Win or lose, Stephen Harper doesn't plan on going anywhere soon.

But political reality suggests otherwise.

The Conservative Leader has been campaigning relentlessly in search of a majority government when voters go to the polls May 2. He warns at every opportunity that another minority Parliament will bring the Liberals to power with the collusion of the NDP and Bloc Québécois.

But if indeed that is the result, and Mr. Harper finds himself once again on the wrong side of the House of Commons, would he stay on? At a campaign event Tuesday in the Northern Ontario city of Thunder Bay, a reporter asked Mr. Harper about his future if he is forced out of office.

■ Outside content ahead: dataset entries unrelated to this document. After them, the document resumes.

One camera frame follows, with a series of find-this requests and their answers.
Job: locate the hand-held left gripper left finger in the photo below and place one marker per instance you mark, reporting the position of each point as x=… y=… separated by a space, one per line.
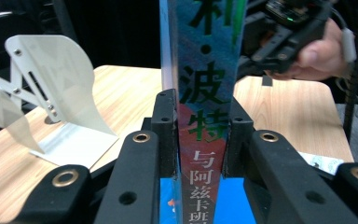
x=167 y=133

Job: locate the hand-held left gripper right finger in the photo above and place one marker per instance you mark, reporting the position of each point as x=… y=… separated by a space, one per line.
x=237 y=137

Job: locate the blue and red cover book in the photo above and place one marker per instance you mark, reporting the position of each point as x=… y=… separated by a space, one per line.
x=203 y=93

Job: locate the white expandable bookend rack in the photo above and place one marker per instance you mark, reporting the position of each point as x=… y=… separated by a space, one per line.
x=59 y=77

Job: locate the grey tape strip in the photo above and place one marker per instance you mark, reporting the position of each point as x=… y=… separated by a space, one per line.
x=268 y=81

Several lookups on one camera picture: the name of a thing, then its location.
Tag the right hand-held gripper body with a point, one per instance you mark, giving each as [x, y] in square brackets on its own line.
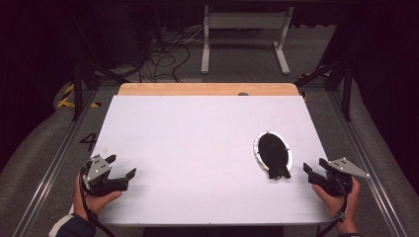
[341, 171]

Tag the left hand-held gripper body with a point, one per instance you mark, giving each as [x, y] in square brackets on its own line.
[99, 171]

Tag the oval silver photo frame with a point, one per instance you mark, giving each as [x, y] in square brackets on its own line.
[274, 154]

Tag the person's left hand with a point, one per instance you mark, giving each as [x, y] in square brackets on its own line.
[95, 204]

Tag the person's right hand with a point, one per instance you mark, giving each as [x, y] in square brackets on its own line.
[334, 205]

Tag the white board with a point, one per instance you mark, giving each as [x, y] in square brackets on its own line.
[197, 148]

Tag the black metal stand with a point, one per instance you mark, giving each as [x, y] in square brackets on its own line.
[346, 92]
[78, 89]

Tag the yellow black floor tape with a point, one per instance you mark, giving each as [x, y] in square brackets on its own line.
[67, 95]

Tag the wooden table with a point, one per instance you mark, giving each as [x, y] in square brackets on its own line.
[204, 89]

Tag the aluminium floor rail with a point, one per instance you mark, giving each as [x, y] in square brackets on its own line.
[56, 164]
[369, 171]

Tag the white metal desk frame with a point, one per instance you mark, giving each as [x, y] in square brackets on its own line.
[245, 21]

"You know I'm not going to take the bite on that one," Mr. Harper smiled wearily. (He was visibly more tired today than usual, which could account for the mixing of metaphors.)

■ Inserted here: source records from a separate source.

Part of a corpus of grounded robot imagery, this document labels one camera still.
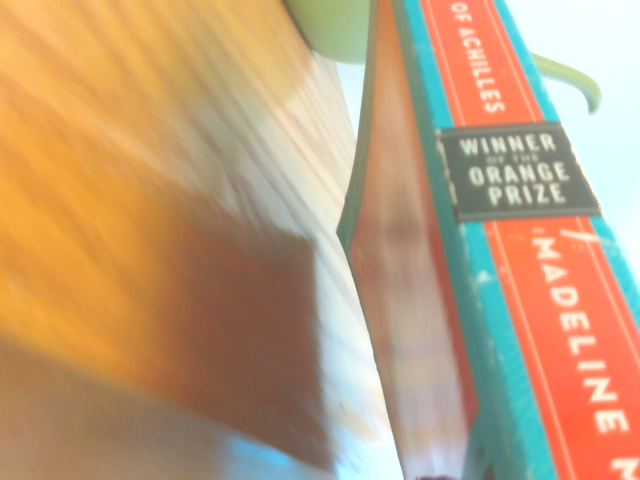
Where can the green watering can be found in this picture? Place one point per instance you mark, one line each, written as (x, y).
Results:
(340, 30)

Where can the wooden bookshelf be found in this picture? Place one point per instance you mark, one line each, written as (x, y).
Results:
(125, 200)

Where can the teal and red paperback book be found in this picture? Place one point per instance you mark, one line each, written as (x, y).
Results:
(500, 250)

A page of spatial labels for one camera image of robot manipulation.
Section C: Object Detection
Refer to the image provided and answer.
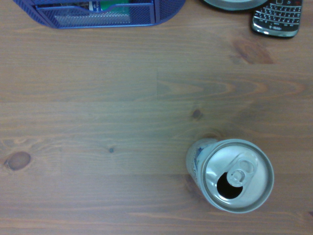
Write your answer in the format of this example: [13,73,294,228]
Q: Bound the green blue pack in organizer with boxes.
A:
[89,0,130,13]

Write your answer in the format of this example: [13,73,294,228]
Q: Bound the blue mesh desk organizer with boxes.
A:
[13,0,186,29]

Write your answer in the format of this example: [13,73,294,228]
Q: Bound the silver blue drink can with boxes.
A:
[185,138,275,214]

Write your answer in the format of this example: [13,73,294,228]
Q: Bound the black twin-bell alarm clock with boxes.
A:
[201,0,269,12]

Serving as leader of the party has been "the experience of my life," he went on, even if "yeah, occasionally you complain about some things."

There were few countries in the world, even few democratic countries, "where a person from my background - genuine, middle-class background - could be entrusted with this kind of responsibility," he added, and "I'm very thankful for it."

But if the Conservatives were consigned to opposition, the pressure on Mr. Harper to step down would be enormous. And Mr. Harper himself would no doubt want to move on after seven years as Conservative Leader, five-and-a-half of them as Prime Minister.

This is strange territory for speculation, with Conservatives well ahead in the polls and almost certainly destined to win, at the least, more seats than the Liberals.

But Mr. Harper appears to genuinely believe that he has little hope of staying on as Prime Minister unless he wins a majority.

"If the people of Canada were to give our government another minority mandate, we'd be honoured to accept it," he responded, when asked why he didn't believe another Conservative minority government was possible.

But "I don't think that's in the cards. I think if we win a minority, all the signals are clear the other three parties are going to get together in some form" to replace the Conservatives, he said.

Voters need to understand this, he said. "I don't want Canadians to wake up and find they ended up with something very different than what they thought they were voting for."

Many analysts would argue that, whatever the rhetoric, the opposition might well let another minority Conservative government govern.

But it's not a possibility that Mr. Harper wants Canadians to contemplate.